Malaysian Crash Conjures "Accidental" Shoot-downs of the Past

Yet another catastrophe has struck the Malaysian airlines (makes us wonder what they did in a past life) and again the details surrounding the downing of the passenger Boeing 777 in Ukraine are—so far—rather fuzzy. Both the Ukrainian government and Russian separatists deny shooting down the plane, and while the facts are admittedly murky, the separatists’ penchant for attacking military planes is raising suspicions. One thing that is clear however: This is simply not the year for Malaysian Airlines, or its poor passengers.

To provide context for the possibility that the plane was in fact shot down, let’s look at the historical precedence. Because, sadly, this would not be the first time a passenger jet was mistaken by military forces. Three words: Cold War (baby!). During this era of perpetual high alert, airspace was generally a more fraught frontier.

1955: Over-eager Bulgarian fighter jets downed a passenger flight on route from Tel Aviv to London, when that plane accidentally grazed Bulgarian airspace. A poorly-timed thunderstorm added further confusion, and 58 people died on board the passenger plane. Israel was outraged, and Bulgaria hemmed-and-hawed for years.

1973: This time it was Israel’s turn to play aggressor. When a Libyan Airlines flight form Tripoli to Cairo likewise faced a natural disaster—this time a sandstorm—and drifted into Israeli territory. Israeli military jets (on high alert for Yom Kippur) promptly shot it down, killing 108 people. Strangely, Israel received relatively little blow back form the international community.

1978: A Korean Airlines flight from Paris to Seoul found itself on the receiving end of a Soviet heat-seeking missile, after being mistaken for a military plane. Happily, this time the plane was downed—but not destroyed—and only two passengers died. But the Soviets made up for this low-casualty rate five years later . . .

1983: Round II between Korean Airlines and the Soviet Union. This time a flight from New York to Seoul was more thoroughly attacked by Soviet jets, which managed to kill all 269 people on board, including a U.S. Congressman, Larry McDonald (who ironically was known for his staunch opposition to Communism). This incident contributed to making 1983 one of the most tense of the Cold War.

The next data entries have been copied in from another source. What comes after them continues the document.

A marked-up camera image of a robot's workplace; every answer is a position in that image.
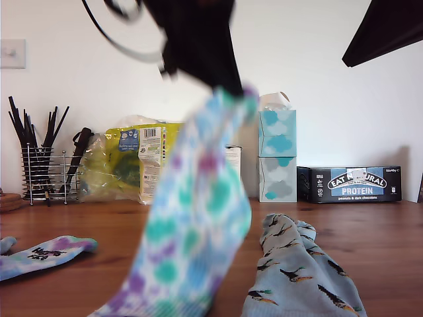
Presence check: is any pastel tie-dye sock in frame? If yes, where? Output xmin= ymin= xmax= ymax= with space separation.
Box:
xmin=0 ymin=234 xmax=99 ymax=283
xmin=95 ymin=84 xmax=261 ymax=317

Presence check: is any light blue toucan sock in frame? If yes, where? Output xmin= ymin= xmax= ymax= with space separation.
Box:
xmin=241 ymin=213 xmax=344 ymax=317
xmin=293 ymin=220 xmax=368 ymax=317

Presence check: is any white carton with black top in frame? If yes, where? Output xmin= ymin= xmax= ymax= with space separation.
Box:
xmin=225 ymin=144 xmax=243 ymax=182

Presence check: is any white tissue paper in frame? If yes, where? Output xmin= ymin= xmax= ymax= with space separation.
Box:
xmin=259 ymin=92 xmax=292 ymax=113

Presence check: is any blue cloud tissue box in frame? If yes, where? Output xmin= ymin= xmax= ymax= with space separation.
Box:
xmin=258 ymin=110 xmax=297 ymax=159

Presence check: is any yellow paper towel pack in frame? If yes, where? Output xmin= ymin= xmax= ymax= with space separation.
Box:
xmin=78 ymin=114 xmax=186 ymax=205

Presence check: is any grey cloud tissue box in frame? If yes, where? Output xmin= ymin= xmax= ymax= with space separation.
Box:
xmin=258 ymin=155 xmax=297 ymax=203

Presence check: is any thin black stick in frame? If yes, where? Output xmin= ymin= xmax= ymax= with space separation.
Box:
xmin=8 ymin=111 xmax=32 ymax=151
xmin=8 ymin=96 xmax=39 ymax=153
xmin=46 ymin=106 xmax=59 ymax=149
xmin=22 ymin=110 xmax=36 ymax=148
xmin=41 ymin=106 xmax=71 ymax=151

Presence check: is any black protein bar box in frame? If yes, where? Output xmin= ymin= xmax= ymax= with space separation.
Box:
xmin=296 ymin=166 xmax=403 ymax=205

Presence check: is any dark utensil with strap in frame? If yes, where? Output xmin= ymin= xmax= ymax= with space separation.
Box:
xmin=65 ymin=127 xmax=96 ymax=199

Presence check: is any chrome wire utensil rack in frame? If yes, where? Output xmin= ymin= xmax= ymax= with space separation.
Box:
xmin=20 ymin=141 xmax=83 ymax=207

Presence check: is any white wall light switch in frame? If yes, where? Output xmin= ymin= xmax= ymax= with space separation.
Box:
xmin=0 ymin=39 xmax=27 ymax=70

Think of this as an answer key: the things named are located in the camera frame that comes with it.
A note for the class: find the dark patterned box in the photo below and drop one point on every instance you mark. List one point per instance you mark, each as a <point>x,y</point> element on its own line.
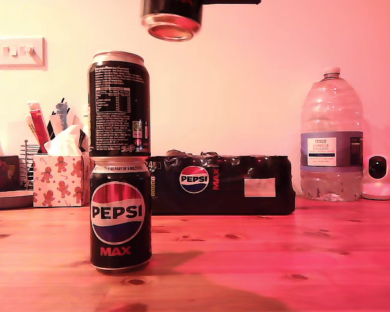
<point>6,172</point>

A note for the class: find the white tissue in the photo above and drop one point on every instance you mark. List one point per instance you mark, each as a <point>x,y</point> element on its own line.
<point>65,143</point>

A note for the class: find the grey shallow bowl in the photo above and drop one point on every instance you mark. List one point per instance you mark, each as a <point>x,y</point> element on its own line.
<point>9,200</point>

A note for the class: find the black shrink-wrapped Pepsi multipack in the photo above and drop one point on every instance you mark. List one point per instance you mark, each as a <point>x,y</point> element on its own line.
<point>230,201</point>

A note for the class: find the white container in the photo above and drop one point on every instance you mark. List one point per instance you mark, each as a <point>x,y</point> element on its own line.
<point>86,117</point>

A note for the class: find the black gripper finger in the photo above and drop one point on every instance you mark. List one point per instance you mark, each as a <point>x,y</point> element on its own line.
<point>230,2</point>

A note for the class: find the white paper sachet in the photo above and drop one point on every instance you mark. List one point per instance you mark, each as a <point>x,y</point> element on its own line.
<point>57,125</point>

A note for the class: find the small white round camera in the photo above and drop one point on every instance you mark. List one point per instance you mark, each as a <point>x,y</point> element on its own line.
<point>378,191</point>

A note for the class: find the gingerbread print tissue box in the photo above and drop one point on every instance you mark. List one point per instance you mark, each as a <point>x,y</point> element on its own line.
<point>61,182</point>

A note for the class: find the large clear water bottle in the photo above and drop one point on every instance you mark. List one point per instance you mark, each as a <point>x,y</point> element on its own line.
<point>331,107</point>

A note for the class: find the red sachet packet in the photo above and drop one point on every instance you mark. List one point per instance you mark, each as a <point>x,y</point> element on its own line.
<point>39,130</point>

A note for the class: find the black Pepsi Max can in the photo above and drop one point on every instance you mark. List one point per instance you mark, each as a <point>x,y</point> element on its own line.
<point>117,97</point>
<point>172,9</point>
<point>120,211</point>

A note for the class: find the white wall switch plate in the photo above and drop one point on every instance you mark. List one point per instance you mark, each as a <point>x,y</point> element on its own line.
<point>21,61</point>

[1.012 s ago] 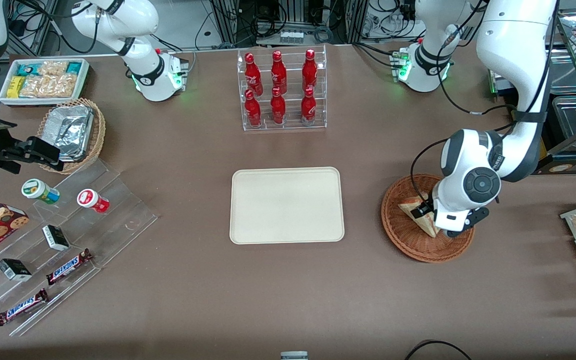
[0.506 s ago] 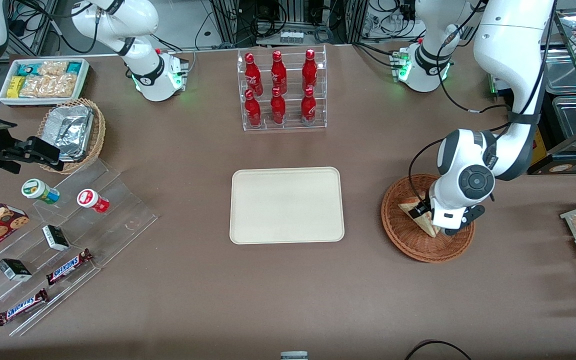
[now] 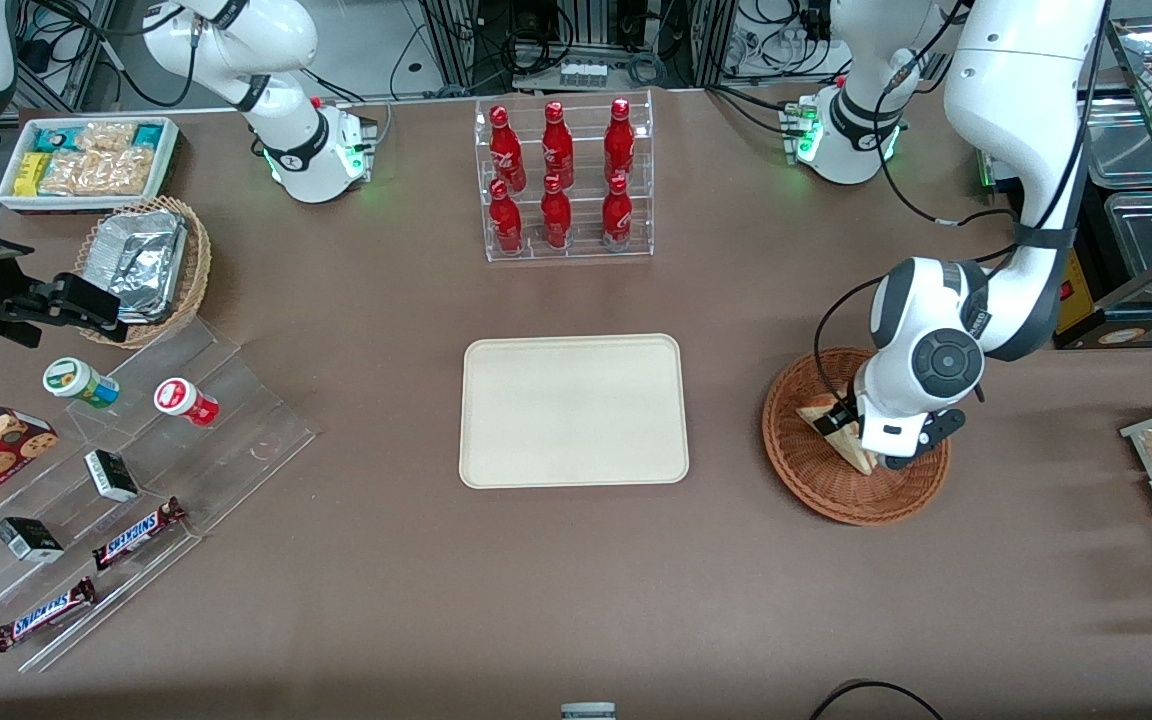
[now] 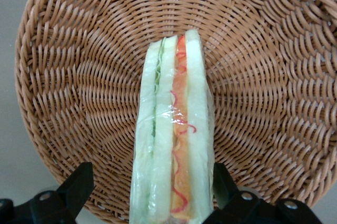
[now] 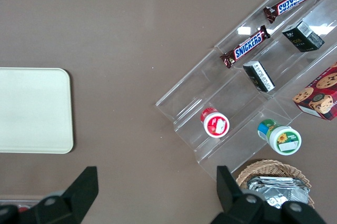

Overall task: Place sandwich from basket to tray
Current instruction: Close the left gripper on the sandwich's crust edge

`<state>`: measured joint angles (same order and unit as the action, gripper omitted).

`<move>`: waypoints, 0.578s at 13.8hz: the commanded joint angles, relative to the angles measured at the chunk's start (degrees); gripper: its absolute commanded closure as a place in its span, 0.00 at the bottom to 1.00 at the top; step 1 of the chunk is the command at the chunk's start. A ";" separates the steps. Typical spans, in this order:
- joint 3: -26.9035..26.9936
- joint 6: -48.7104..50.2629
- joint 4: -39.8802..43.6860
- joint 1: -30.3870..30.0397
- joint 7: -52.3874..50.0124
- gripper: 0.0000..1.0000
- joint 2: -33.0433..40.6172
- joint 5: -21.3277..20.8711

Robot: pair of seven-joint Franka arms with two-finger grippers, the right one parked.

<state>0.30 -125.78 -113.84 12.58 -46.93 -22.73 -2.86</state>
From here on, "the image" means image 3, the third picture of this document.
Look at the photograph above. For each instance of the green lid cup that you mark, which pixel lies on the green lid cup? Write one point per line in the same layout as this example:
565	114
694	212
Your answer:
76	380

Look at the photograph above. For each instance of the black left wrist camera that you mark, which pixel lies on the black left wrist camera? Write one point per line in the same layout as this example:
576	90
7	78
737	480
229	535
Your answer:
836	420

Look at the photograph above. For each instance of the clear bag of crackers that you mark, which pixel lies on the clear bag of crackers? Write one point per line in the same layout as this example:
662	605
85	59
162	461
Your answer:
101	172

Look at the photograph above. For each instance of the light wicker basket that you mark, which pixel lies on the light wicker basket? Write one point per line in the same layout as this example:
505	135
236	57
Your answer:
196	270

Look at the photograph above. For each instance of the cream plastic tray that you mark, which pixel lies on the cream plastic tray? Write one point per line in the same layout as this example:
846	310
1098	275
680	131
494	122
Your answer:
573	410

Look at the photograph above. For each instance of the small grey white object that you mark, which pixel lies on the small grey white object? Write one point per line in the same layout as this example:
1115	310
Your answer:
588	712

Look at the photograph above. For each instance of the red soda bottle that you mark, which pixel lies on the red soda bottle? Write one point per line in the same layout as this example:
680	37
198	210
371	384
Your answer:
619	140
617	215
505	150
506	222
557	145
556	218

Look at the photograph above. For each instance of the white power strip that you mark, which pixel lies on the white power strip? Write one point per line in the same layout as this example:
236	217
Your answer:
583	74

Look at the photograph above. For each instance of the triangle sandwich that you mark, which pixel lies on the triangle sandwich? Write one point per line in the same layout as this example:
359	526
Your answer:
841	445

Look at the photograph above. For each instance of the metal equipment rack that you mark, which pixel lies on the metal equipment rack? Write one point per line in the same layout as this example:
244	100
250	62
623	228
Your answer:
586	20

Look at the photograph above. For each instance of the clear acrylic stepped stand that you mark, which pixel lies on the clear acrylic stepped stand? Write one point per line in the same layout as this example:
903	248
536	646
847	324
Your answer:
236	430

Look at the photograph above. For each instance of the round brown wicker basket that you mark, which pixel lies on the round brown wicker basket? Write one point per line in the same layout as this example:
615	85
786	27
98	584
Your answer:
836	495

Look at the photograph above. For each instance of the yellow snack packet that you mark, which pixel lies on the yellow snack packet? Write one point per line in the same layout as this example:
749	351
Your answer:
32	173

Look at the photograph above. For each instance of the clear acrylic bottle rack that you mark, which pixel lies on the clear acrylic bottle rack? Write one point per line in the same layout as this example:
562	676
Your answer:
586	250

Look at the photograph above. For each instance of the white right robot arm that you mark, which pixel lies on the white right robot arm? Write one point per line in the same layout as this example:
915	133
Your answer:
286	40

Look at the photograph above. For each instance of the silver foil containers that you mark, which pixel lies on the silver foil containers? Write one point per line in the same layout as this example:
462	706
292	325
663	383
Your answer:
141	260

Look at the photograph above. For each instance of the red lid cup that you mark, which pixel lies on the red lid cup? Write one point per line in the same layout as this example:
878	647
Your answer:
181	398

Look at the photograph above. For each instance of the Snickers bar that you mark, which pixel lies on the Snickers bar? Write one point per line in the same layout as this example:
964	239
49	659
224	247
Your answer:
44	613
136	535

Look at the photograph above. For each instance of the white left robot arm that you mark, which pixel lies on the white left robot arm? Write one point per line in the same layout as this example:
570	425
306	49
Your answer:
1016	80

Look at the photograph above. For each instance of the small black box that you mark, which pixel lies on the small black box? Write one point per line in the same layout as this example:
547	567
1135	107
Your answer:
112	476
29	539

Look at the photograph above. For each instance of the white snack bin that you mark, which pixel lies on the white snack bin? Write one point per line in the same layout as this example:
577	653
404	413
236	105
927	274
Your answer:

1988: In an incident that still causes deep bitterness in Iran (though it is little-known in the U.S.) an American naval warship in the Persian Gulf mistook and shot down an Iranian Airlines flight to Dubai, killing close to 300 passengers. While President Ronald Reagan initially responded to the incident as a "proper defensive action” (yikes), the U.S. later agreed to pay compensation to the victims. 

2001: The lone non-Cold War shoot-down also occurred in Ukraine, and likewise involved Ukrainian-Russian intrigue. A Siberian Airlines flight from Tel Aviv crashed into the Black Sea, killing 78 on board. The Ukrainian government at first denied responsibility (apparently to go-to response for offending governments), but later conceded to the outcome of an investigation finding the plane was accidentally brought down by Ukrainian anti-aircraft missiles during an air defense exercise. Oops.

Clearly these sorts of incidents are no good for foreign relations, and given the current crisis going on in Ukraine between that state and Russian-backed separatists, a conclusion that the flight was shot down would likely add more third-party pressure for the violent separatists to cool their jets. (Get it?)